AVAILABLE DATA: Begin

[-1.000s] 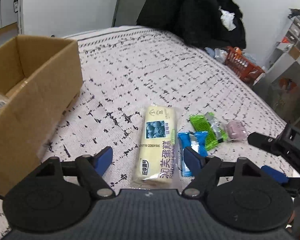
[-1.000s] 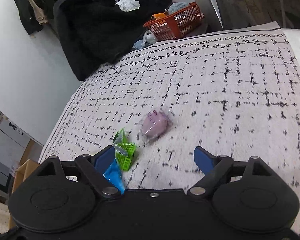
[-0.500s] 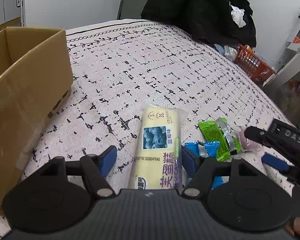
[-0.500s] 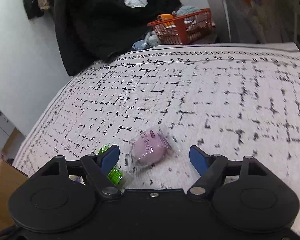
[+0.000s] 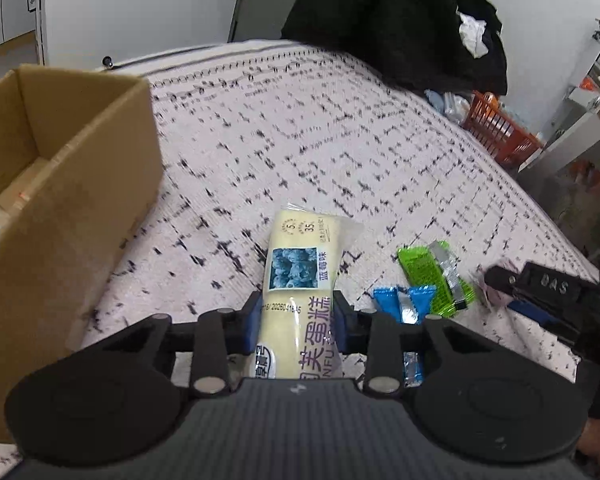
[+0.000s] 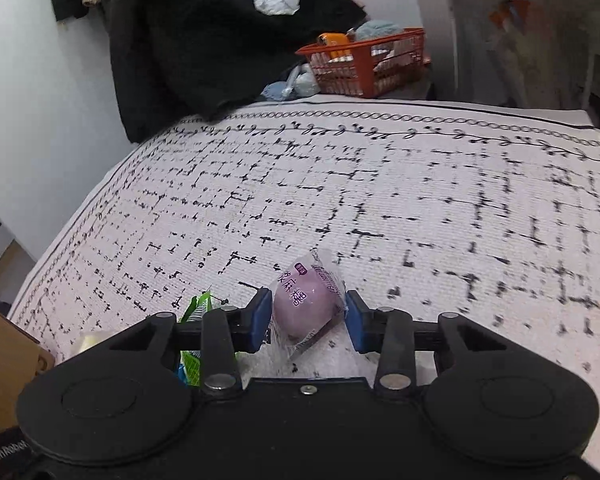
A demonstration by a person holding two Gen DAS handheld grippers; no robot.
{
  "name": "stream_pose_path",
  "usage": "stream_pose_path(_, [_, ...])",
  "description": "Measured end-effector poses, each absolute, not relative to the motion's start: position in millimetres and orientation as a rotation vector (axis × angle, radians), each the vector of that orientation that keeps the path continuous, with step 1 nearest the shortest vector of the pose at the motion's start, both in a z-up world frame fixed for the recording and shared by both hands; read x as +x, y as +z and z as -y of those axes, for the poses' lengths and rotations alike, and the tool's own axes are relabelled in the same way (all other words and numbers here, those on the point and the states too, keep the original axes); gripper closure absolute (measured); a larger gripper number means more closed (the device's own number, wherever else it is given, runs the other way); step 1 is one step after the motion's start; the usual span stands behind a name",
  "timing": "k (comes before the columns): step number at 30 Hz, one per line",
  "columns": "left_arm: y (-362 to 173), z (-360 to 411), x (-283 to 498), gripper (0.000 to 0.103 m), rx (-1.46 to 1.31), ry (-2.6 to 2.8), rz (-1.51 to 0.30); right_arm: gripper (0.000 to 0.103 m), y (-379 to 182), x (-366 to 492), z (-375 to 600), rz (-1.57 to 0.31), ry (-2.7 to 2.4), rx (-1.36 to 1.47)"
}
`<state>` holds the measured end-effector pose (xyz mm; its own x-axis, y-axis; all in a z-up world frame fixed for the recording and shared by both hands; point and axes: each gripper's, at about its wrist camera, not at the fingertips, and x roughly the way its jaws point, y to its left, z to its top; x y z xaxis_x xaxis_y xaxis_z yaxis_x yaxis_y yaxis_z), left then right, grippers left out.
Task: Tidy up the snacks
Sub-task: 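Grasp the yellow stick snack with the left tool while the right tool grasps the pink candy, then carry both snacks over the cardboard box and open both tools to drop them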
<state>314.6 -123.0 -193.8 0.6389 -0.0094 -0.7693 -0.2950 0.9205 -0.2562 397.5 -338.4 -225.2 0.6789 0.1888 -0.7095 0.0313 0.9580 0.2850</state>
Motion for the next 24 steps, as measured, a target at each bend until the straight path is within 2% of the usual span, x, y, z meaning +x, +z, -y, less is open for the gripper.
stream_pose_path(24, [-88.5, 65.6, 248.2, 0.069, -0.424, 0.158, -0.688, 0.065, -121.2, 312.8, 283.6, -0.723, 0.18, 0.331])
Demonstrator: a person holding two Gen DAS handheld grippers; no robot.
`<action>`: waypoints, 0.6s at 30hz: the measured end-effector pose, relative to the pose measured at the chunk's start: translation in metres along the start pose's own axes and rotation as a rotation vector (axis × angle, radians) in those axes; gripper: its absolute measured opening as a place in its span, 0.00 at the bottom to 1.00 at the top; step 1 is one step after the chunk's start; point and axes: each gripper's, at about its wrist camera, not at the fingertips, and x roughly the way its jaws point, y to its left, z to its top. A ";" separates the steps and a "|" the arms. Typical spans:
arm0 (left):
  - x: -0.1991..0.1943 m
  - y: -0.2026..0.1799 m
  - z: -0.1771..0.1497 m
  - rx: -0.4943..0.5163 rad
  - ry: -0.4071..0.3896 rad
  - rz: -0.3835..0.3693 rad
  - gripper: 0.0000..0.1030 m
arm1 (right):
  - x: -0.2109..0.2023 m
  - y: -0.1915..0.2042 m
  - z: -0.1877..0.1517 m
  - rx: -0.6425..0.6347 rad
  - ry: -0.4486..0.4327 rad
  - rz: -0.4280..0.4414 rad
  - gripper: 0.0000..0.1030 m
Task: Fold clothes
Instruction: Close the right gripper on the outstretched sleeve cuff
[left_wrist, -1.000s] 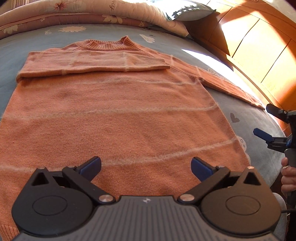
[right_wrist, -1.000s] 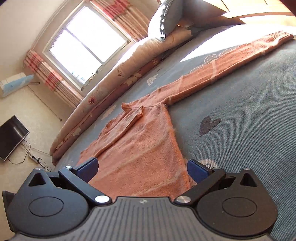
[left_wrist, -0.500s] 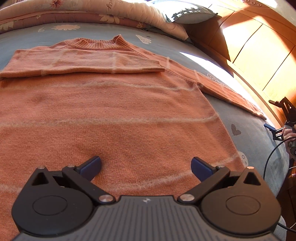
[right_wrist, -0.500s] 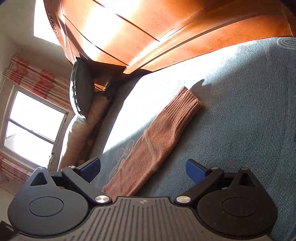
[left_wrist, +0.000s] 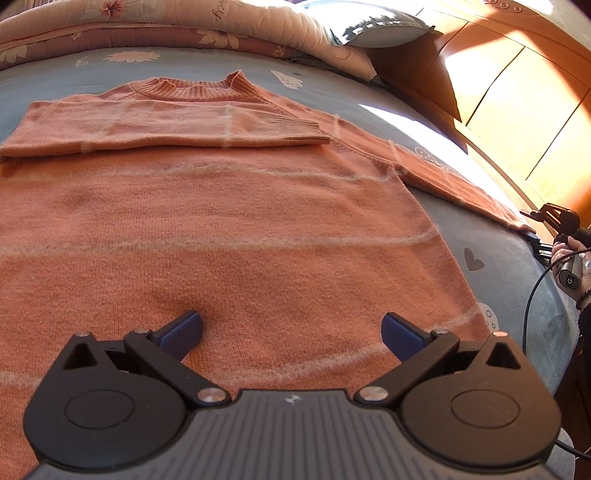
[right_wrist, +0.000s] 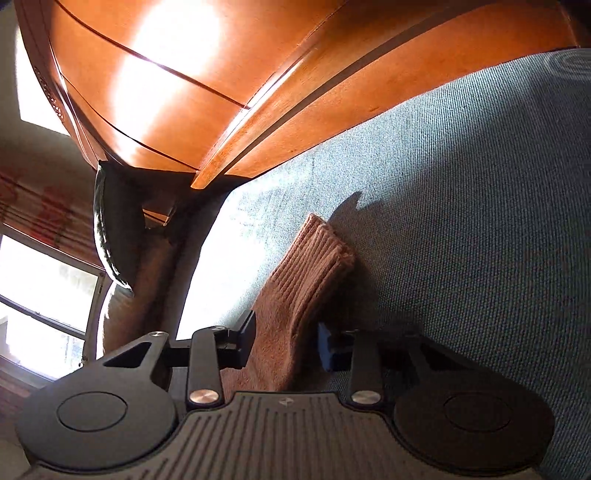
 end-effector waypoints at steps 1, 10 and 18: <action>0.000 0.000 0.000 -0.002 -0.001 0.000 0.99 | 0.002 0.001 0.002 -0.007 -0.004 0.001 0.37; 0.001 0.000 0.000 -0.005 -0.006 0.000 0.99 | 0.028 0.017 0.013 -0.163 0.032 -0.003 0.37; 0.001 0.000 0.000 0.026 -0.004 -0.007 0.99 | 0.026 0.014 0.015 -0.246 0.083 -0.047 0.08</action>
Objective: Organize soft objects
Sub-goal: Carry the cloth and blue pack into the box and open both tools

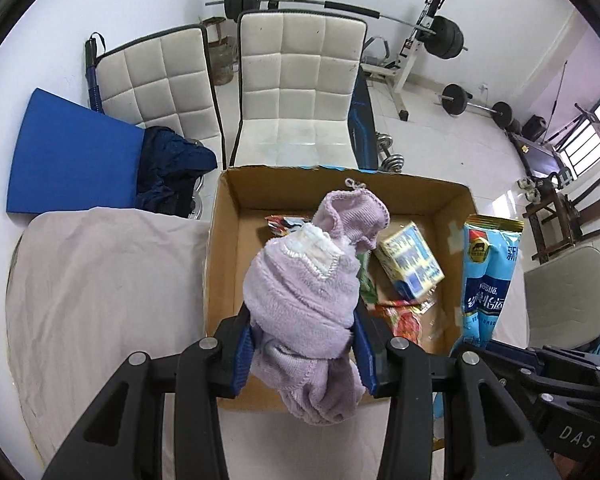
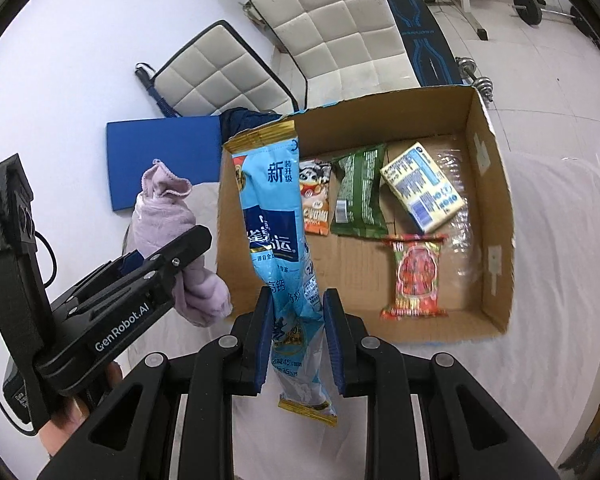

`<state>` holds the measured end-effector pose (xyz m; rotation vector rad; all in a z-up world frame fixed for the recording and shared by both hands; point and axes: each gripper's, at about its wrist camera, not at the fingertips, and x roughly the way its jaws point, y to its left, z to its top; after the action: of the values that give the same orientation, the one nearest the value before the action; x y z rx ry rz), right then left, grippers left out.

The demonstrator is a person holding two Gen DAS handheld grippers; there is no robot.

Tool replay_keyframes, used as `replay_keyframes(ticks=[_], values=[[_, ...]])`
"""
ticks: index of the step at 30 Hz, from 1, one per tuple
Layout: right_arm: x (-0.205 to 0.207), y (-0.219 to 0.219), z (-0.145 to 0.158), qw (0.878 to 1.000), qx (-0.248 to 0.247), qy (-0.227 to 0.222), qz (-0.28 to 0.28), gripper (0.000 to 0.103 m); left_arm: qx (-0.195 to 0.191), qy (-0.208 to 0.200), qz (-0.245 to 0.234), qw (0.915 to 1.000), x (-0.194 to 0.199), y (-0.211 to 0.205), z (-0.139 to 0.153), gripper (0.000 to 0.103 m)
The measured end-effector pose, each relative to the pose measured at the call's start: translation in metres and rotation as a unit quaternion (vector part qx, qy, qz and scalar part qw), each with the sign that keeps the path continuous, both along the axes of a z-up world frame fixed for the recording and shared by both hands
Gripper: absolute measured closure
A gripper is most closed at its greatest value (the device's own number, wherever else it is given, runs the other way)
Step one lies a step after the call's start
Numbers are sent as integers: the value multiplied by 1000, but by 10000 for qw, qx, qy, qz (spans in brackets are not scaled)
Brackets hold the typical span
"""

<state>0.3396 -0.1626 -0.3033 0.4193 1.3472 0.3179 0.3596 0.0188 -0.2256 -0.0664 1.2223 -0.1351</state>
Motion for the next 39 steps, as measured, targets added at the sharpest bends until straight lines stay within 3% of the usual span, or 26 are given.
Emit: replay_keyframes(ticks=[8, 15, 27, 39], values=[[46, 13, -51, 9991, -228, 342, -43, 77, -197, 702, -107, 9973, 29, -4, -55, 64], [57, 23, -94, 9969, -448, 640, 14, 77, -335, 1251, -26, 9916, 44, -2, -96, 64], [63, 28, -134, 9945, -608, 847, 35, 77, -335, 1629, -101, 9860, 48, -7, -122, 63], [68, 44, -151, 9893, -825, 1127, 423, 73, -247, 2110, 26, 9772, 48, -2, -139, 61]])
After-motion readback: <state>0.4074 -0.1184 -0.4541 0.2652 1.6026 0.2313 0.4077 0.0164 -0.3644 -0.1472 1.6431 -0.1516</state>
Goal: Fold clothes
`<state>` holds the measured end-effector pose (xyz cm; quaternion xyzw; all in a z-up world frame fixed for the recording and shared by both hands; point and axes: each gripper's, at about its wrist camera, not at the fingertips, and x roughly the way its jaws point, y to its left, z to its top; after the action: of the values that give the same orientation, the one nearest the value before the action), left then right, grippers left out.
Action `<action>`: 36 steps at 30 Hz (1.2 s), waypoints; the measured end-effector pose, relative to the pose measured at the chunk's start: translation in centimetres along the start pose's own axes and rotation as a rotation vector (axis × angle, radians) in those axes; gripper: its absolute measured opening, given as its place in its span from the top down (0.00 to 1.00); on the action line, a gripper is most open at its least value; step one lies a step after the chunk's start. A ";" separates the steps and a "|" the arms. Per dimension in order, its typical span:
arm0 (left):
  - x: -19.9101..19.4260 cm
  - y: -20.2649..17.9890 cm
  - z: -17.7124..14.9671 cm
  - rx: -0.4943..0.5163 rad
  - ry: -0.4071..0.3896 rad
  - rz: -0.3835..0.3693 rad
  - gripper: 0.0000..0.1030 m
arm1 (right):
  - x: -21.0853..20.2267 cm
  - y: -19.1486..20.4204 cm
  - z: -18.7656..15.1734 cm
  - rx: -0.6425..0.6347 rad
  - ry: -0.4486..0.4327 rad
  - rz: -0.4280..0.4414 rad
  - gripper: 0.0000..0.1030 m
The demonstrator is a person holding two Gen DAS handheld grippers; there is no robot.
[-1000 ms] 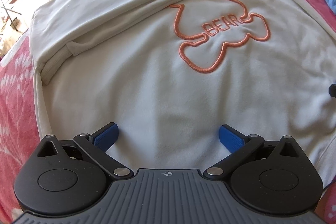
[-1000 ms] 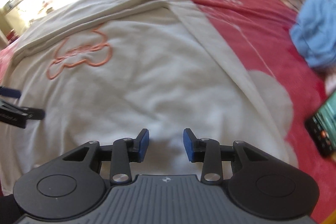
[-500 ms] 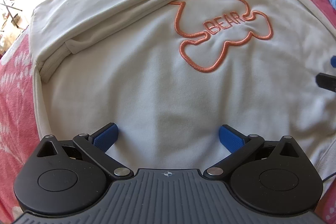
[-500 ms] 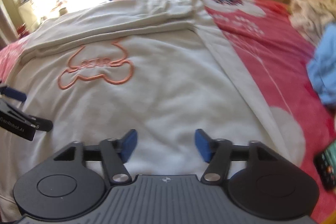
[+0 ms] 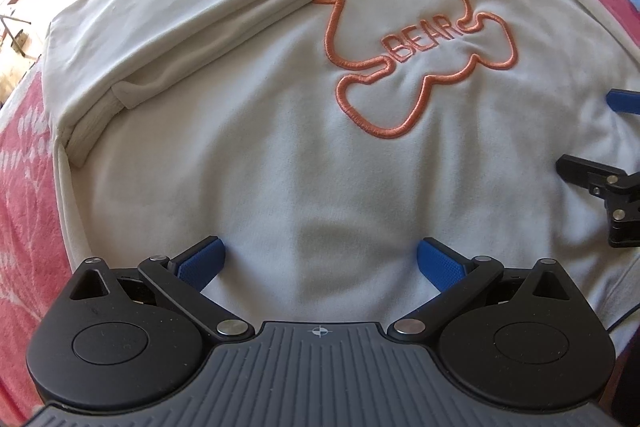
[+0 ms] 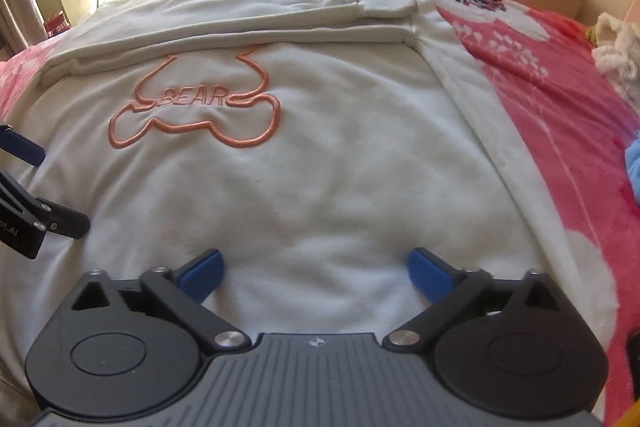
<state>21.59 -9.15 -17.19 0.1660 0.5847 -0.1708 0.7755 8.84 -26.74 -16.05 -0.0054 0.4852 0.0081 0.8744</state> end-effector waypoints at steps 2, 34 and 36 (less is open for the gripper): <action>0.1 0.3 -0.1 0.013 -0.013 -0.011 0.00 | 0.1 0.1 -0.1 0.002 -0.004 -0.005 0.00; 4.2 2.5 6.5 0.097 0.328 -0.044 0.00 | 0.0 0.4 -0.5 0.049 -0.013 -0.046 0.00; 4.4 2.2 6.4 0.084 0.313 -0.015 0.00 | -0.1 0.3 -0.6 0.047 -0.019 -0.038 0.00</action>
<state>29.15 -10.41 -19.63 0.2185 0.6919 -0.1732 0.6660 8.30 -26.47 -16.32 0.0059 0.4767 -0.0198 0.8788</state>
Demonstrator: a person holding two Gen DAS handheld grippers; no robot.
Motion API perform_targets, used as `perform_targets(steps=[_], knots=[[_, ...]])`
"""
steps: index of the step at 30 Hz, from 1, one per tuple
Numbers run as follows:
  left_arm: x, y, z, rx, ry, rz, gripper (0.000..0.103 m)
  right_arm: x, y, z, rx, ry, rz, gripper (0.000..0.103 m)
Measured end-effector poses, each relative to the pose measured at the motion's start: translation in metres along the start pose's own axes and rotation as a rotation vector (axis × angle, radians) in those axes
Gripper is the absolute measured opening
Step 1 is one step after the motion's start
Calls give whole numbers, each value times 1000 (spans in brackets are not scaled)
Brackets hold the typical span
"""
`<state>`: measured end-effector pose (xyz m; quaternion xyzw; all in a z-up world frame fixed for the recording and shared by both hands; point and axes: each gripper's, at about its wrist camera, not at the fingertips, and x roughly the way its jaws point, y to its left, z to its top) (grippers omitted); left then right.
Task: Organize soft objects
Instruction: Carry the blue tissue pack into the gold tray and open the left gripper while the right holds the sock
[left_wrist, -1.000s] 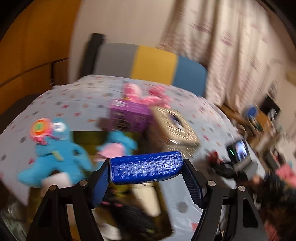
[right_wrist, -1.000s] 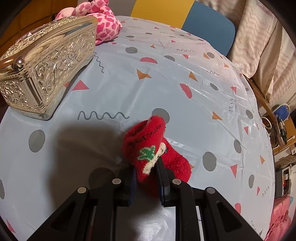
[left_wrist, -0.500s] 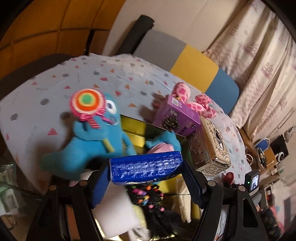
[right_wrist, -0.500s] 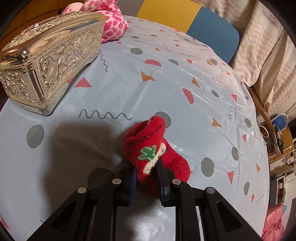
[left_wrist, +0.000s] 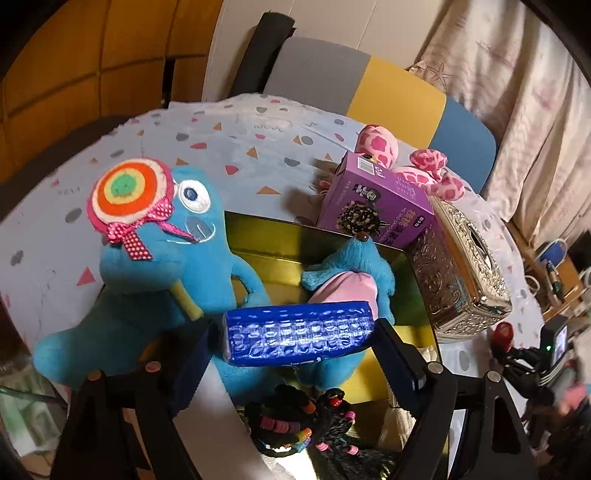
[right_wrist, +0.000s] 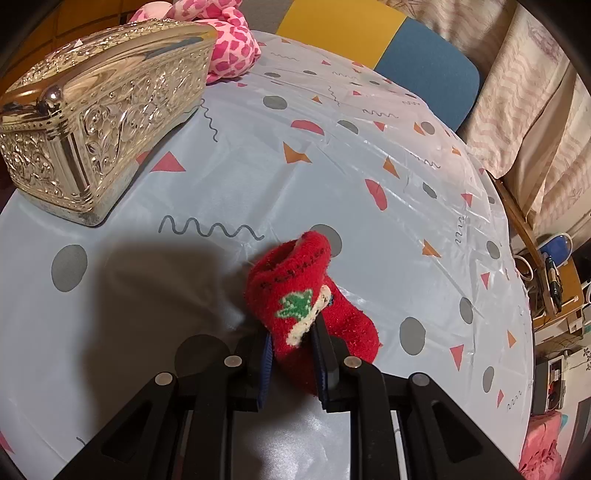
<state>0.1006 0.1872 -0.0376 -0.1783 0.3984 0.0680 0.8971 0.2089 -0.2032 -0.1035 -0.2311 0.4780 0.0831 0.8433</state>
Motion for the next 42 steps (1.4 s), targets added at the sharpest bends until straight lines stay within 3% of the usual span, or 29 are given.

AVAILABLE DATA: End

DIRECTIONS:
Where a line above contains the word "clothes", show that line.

WRITTEN SOLUTION:
Task: Fold clothes
Goal: Fold clothes

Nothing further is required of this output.